Data below START

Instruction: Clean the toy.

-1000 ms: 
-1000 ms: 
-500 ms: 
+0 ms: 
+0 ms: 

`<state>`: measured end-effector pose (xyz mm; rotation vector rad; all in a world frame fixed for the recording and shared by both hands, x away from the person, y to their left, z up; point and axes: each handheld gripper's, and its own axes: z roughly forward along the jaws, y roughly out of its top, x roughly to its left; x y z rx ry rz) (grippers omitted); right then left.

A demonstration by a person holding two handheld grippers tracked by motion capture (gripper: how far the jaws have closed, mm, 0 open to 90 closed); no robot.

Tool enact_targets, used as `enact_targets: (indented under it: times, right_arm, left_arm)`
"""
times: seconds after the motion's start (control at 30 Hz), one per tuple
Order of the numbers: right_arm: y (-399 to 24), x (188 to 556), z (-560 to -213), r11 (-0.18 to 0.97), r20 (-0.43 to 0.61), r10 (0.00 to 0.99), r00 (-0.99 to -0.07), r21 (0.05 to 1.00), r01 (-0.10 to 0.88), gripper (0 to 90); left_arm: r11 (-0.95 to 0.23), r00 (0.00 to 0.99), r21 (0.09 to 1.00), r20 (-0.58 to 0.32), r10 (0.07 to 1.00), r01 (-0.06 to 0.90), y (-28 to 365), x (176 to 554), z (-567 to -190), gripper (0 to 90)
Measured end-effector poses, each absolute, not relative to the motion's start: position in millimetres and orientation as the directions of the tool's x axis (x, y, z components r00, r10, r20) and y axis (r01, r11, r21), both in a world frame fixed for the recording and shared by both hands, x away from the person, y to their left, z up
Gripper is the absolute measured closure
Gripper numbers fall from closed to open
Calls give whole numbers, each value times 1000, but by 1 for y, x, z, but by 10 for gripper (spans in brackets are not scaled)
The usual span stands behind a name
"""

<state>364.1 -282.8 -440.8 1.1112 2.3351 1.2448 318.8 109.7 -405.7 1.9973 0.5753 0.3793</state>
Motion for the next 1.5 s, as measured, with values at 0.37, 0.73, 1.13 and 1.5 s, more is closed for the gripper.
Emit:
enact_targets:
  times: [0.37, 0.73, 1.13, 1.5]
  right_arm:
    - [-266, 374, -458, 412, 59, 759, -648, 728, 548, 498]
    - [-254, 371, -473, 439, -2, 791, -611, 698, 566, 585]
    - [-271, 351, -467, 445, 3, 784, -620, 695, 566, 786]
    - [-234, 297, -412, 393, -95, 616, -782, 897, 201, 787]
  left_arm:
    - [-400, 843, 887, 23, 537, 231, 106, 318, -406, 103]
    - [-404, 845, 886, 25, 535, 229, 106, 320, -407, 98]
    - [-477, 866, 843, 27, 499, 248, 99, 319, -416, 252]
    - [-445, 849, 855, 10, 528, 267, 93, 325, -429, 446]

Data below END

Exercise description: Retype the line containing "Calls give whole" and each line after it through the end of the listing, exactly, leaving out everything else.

Answer to the problem:
Calls give whole numbers, each value times 1000, but by 1 for y, x, z, but by 10 for gripper (spans in brackets are not scaled)
The usual span stands behind a name
"""

<state>364.1 -282.8 -440.8 1.1112 2.3351 1.2448 318.8 109.7 -405.7 1.9973 0.5753 0.3793</state>
Motion for the next 1.5 s, as measured, with values at 0.37, 0.73, 1.13 and 1.5 s, more is closed for the gripper.
Emit:
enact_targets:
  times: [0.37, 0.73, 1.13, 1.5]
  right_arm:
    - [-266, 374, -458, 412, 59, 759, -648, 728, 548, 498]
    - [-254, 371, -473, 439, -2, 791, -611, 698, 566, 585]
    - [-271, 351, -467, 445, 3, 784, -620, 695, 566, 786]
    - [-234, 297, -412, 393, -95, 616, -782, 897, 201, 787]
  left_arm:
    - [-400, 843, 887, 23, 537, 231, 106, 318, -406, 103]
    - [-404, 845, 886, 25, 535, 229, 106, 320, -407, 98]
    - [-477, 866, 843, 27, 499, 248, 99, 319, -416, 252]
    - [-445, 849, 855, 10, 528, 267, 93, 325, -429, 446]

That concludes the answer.